Stylistically the author encloses his essay into two similar paragraphs at the beginning and at the end, each of them explaining the reason for his penitence and grief.  The first paragraph states that ‘the pig died at last, and I lived’, which presupposes some real heart-break, as though when losing a close relative. At first one may think that it is pure love and even affection towards an animal – the pig is depicted as though being a human creature: the author mentions his ‘smile’, ‘frowning expression’ and ‘face’. The style is highly emotional, even pathetic at times, filled with comparisons, similes, parallel construction. Thus, a pig is compared with a child, giving him some oil for treatment – with a torture and the procedure itself is called ‘the evil hour’. Should one eliminate the word ‘pig’ from the text or substitute it for another one, it might well be a story of a fatally ill child. The treatment procedure is described scrupulously, and the scene of the death itself and the following burial occupy the whole page.

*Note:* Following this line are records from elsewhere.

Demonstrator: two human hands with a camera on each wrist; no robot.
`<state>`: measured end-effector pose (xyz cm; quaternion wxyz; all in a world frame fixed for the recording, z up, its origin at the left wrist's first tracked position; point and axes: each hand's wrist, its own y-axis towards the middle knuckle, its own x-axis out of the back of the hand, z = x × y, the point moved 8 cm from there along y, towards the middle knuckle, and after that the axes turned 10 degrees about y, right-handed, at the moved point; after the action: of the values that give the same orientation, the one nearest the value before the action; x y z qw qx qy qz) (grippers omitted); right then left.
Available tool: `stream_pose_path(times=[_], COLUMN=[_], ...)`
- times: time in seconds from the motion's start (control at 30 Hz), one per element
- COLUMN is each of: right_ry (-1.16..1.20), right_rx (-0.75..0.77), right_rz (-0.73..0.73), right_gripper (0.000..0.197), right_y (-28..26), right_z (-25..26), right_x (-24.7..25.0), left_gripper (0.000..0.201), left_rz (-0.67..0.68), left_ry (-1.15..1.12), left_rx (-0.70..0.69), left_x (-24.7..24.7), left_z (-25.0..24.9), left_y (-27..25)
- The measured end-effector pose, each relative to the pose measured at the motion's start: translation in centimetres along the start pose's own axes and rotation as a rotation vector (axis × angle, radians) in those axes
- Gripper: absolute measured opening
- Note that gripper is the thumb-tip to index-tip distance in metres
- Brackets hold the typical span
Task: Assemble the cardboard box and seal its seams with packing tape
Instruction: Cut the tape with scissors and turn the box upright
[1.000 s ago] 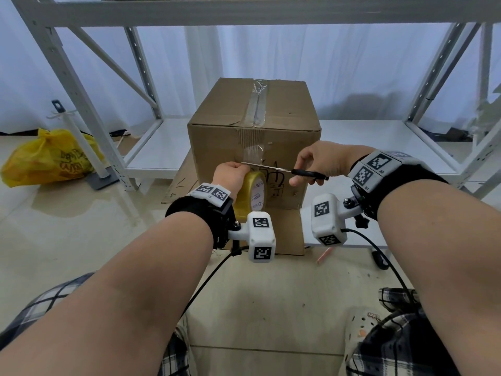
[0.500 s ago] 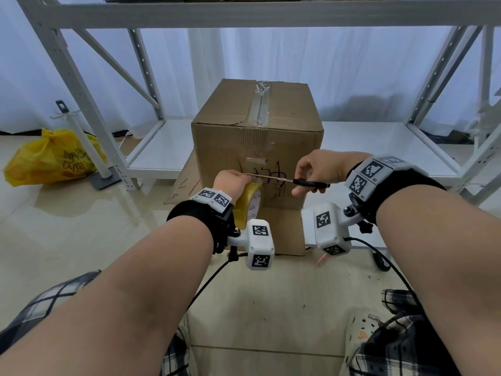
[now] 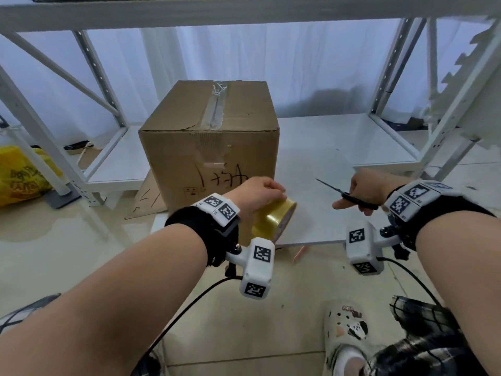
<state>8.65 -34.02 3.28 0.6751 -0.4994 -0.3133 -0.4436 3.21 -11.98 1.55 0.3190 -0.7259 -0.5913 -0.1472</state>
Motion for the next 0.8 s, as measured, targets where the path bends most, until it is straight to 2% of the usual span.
stream_pose_path(times=[0.1, 0.2, 0.37, 0.43, 0.53, 0.6, 0.7, 0.8], right_ry=[-0.026, -0.131, -0.001, -0.034, -0.034, -0.06, -0.068, -0.076], right_rx=[-0.06, -0.142, -0.18, -0.211, -0.125, -0.114, -0.136, -0.126], right_rz=[-0.105, -0.151, 0.018, 0.055, -0.024, -0.073, -0.105, -0.129], right_gripper=[0.054, 0.054, 0.03, 0.036, 0.053, 0.054, 0.052, 0.044], right_y=[0.8, 2.1, 6.1, 7.2, 8.0, 8.4, 9.0, 9.4], right_z=[-2.3, -4.4, -6.8, -7.3, -6.5, -6.5, -6.7, -6.6], right_x=[0.6, 0.4, -3.5, -4.6, -4.4, -4.1, -3.9, -3.8], left_gripper=[0.027, 0.027, 0.027, 0.027, 0.026, 0.028, 0.042, 0.056], left_rz=[-0.023, -0.083, -0.07, -0.045, -0.056, -0.07, -0.046, 0.0], left_ry=[0.071, 0.257, 0.62, 0.731, 0.89, 0.979, 1.021, 0.945], left_rx=[-0.148, -0.296, -0.438, -0.472, -0.537, -0.585, -0.577, -0.5], left_x=[-2.0, -3.7, -6.7, -8.1, -9.4, -10.0, -10.5, -10.5], left_z=[-3.6, -6.8, -9.4, -9.5, -9.6, -9.5, -8.5, -7.4], left_y=[1.9, 4.9, 9.9, 12.1, 14.7, 16.1, 17.6, 17.9])
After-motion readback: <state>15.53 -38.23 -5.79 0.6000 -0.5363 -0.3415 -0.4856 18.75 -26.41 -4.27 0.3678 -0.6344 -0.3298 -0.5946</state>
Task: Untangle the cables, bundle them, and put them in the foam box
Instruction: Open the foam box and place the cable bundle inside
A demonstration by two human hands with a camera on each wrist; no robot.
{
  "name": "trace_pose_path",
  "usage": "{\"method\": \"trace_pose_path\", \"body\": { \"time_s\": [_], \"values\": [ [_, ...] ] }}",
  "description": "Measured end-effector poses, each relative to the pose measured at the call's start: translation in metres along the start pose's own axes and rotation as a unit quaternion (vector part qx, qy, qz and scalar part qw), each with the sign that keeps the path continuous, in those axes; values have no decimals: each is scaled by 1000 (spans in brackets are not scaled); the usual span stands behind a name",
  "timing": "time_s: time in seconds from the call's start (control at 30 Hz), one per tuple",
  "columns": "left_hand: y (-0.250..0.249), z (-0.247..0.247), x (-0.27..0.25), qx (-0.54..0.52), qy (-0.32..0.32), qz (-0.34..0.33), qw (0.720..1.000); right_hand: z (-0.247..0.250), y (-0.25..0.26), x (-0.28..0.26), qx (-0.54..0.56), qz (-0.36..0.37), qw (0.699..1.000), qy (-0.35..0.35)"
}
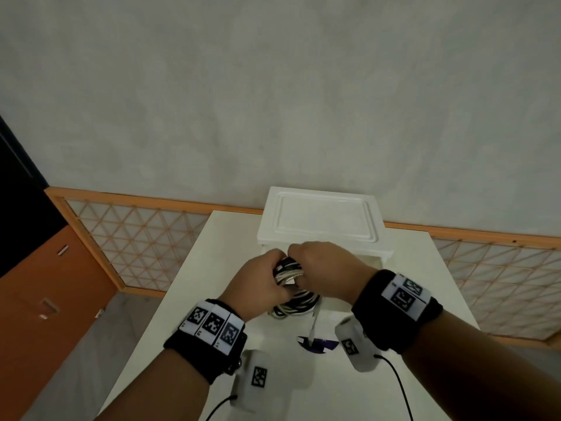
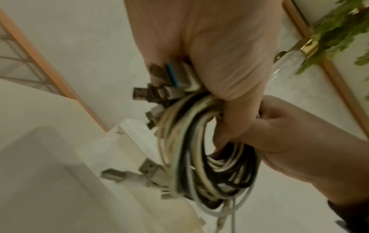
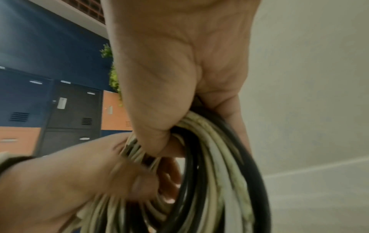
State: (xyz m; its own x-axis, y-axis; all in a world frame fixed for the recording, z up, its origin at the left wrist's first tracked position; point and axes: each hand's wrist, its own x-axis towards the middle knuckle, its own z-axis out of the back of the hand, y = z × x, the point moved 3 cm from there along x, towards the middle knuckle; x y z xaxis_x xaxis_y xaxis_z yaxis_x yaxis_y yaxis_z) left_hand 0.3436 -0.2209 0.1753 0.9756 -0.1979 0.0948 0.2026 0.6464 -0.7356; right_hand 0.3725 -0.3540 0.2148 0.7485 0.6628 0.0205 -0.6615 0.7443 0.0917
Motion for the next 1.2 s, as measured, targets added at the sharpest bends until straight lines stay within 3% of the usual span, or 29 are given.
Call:
{"method": "trace_pose_path", "body": {
  "time_s": [0.1,0.2,0.33,0.53,0.63,0.8,0.9,1.03,1.2],
  "values": [
    [27,-2,20,24,-40,-48,998,-3,-21,21,-13,-36,999,-14],
    [55,-14,38,60,-58,-34,996,-21,-39,40,-11,-62,998,13],
    [81,-39,43,183,33,52,981,-57,-58,56,0,-71,991,114],
    [97,-59,43,223,140,131,956,-104,-72,78,-5,-36,954,298],
    [99,-62,44,239,137,124,953,-120,-77,95,23,-21,931,363],
    [102,-56,40,179,81,80,977,-143,-87,111,-10,-17,889,458],
    [101,-58,39,234,126,62,962,-155,-96,117,-9,-38,884,465],
    [98,-61,40,256,162,45,952,-168,-101,120,25,-58,906,419],
    [94,-61,39,253,167,64,951,-156,-92,115,53,-12,919,390]
  ]
}}
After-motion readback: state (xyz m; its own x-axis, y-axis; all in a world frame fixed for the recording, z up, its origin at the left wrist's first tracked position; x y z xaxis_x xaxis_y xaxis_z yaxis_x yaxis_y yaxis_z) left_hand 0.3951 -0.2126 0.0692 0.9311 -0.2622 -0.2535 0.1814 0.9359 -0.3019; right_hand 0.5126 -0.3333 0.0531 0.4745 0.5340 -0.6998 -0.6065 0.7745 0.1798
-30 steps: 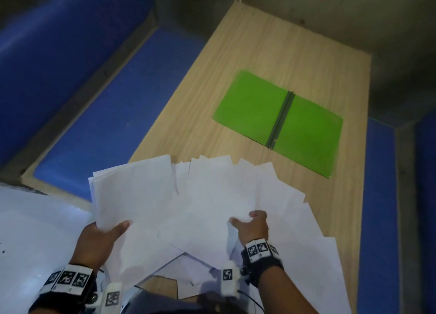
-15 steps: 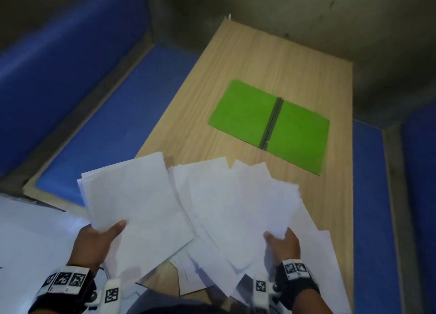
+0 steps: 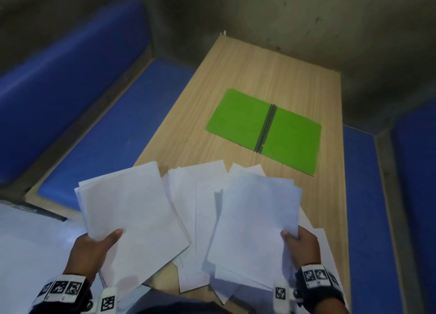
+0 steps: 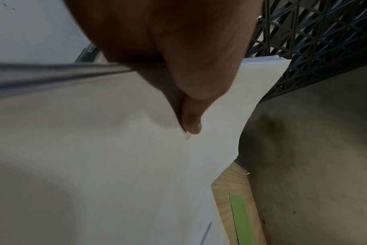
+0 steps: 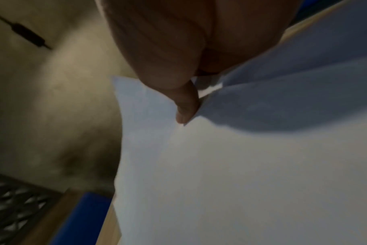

So, a reader it brought to believe that the author is an animal-lover and treats the pig as though his pet, if not a child. But when reading attentively, lots of hints and hidden details are discovered. In the second paragraph lots of theatrical imagery is used to describe the ‘scheme’ of buying, raising and then slaughtering a pig. Such words as ‘tragedy’, ‘original script’, ‘ceremonial ending’ draw the pre-planned pattern which was not supposed to include the pig’s natural death.   So, we can arrive at the conclusion that it was not exactly the death itself that mattered, but the corruption of the successful farmer’s ‘play’ – the one which resulted in a pig changing into ham and smoked bacon.